Mrs. Archibald Buckney, a large, generously made woman of perhaps
fifty, who stood a little apart from the group, with two young
women and a mild-looking blond young man, suddenly interrupted a
general discussion of scores and play with a personality.
"Is Clarence Breckenridge playing to-day, I wonder? Anybody seen
him?"
"Must be," said the more definite of the two rather indefinite
girls, with an assumption of bright interest.

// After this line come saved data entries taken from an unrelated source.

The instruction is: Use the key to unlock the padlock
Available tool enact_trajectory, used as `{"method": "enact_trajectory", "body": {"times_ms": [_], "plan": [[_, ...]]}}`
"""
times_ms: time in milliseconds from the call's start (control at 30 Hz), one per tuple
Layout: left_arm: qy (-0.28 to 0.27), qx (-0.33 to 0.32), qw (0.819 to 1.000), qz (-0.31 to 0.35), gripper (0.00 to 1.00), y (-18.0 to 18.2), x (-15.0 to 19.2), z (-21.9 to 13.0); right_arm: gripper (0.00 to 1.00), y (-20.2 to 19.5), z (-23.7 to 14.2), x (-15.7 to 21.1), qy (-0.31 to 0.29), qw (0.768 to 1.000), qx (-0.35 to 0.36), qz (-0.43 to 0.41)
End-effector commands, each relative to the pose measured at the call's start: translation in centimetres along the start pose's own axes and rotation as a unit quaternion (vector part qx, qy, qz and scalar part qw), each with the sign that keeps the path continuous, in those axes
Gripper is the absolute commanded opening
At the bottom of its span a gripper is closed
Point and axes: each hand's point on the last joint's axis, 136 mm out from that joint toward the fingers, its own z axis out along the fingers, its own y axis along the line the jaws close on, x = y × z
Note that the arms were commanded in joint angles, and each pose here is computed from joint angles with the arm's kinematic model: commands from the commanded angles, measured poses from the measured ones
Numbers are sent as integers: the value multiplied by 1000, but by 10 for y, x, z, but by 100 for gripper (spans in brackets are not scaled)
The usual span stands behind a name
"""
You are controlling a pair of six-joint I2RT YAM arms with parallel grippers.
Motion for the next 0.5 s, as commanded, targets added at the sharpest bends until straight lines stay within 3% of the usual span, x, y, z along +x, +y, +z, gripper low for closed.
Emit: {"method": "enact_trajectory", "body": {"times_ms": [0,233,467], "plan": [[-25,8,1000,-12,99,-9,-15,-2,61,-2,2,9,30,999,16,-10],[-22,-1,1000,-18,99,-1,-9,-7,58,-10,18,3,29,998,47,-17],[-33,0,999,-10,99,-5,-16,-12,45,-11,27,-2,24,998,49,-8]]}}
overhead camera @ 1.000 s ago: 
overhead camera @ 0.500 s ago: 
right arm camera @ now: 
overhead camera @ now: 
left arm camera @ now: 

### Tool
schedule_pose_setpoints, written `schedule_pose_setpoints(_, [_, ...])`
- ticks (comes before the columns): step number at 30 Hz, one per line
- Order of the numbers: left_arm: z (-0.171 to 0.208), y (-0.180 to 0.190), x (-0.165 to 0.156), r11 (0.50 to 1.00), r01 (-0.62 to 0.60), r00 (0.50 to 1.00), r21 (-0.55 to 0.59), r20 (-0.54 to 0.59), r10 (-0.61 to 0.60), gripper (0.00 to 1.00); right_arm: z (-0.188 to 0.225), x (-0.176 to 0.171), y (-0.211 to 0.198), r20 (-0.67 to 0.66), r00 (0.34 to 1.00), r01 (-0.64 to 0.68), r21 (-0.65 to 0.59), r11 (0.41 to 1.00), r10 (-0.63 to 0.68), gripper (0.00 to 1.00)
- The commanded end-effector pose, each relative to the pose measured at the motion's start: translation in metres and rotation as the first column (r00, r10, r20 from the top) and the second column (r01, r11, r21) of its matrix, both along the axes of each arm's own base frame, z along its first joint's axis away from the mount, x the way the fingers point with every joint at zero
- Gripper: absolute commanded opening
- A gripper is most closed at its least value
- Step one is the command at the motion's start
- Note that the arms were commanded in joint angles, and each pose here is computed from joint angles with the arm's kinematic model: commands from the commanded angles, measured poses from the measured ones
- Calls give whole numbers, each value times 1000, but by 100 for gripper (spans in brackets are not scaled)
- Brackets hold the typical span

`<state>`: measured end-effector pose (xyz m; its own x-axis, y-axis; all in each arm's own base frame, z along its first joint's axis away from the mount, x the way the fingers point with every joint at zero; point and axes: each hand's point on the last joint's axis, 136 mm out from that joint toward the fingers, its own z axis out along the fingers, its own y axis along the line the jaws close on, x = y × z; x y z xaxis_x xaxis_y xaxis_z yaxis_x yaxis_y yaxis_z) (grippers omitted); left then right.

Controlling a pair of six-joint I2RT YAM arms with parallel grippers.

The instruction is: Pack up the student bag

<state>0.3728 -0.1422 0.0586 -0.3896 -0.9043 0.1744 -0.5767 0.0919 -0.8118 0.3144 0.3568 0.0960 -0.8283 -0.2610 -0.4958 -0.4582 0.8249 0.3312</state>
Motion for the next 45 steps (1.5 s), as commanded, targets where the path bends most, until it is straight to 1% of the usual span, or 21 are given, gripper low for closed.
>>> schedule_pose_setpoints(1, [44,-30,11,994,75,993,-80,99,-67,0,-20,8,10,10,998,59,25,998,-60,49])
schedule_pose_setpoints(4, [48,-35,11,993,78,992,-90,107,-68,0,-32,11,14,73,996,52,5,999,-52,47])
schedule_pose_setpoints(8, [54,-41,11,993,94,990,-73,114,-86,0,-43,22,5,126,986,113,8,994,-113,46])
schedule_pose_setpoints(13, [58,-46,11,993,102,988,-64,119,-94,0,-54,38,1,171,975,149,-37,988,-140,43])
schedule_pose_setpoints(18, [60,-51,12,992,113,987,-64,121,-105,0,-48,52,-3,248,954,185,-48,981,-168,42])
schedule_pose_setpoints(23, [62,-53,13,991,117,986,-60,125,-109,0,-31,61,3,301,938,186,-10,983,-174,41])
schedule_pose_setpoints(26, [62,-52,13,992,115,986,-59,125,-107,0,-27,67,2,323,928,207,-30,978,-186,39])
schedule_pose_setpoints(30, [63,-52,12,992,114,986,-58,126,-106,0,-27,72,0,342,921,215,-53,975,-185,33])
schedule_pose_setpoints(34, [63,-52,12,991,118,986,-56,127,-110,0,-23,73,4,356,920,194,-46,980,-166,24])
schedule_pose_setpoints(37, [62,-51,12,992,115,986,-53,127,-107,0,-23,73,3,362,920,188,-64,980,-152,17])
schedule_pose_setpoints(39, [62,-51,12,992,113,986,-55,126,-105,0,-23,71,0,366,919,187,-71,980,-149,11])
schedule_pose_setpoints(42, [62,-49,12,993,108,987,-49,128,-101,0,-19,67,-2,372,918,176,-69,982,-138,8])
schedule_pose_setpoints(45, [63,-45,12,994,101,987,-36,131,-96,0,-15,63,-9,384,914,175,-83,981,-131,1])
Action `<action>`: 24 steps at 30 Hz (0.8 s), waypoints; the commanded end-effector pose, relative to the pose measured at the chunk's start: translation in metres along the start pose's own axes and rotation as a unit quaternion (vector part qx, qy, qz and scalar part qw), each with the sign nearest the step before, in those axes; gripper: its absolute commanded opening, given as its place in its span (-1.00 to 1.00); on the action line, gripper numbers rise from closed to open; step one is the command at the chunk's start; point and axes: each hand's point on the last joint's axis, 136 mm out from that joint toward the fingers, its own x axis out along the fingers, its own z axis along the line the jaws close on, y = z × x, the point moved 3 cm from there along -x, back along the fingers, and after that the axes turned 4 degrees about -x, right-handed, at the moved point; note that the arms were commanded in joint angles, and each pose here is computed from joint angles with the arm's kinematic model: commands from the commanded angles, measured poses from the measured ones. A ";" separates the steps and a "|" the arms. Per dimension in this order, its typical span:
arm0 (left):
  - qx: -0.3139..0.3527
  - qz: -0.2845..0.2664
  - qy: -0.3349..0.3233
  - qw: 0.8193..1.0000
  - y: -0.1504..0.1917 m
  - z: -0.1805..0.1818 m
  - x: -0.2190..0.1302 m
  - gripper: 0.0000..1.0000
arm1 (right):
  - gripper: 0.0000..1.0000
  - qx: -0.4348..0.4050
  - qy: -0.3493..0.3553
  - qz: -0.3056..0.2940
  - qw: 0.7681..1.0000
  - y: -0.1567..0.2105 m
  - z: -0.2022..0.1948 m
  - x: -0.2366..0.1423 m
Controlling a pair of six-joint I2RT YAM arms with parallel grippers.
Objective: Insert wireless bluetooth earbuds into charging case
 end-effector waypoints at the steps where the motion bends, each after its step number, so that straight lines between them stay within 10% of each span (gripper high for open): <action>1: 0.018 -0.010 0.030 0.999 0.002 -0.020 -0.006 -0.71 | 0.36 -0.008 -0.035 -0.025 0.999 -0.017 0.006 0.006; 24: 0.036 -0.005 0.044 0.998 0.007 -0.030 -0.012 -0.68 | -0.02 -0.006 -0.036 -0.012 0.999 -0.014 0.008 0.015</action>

Leila Buckney, a few
weeks ago, had announced her engagement to the mild-looking blond
young man, Parker Hoyt, and she was just now attempting to hold
him by a charm she suspected she did not possess for him, and at
the same time to give her mother and sister the impression that
Parker was so deeply in her toils that she need make no further
effort to enslave him.
She had really nothing in common with Parker; their conversation
was composed entirely of personalities about their various
friends, and Leila felt it a great burden, and dreaded the hours
she must perforce spend alone with her future husband. It would be
much better when they were married, of course, but they could not
even begin to talk wedding plans yet, because Parker lived in
nervous terror of his aunt's disapproval, and Mrs. Watts
Frothingham was just now in Europe, and had not yet seen fit to
answer her nephew's dignified notification of his new plans, or
the dutiful and gracious note with which Miss Leila had
accompanied it.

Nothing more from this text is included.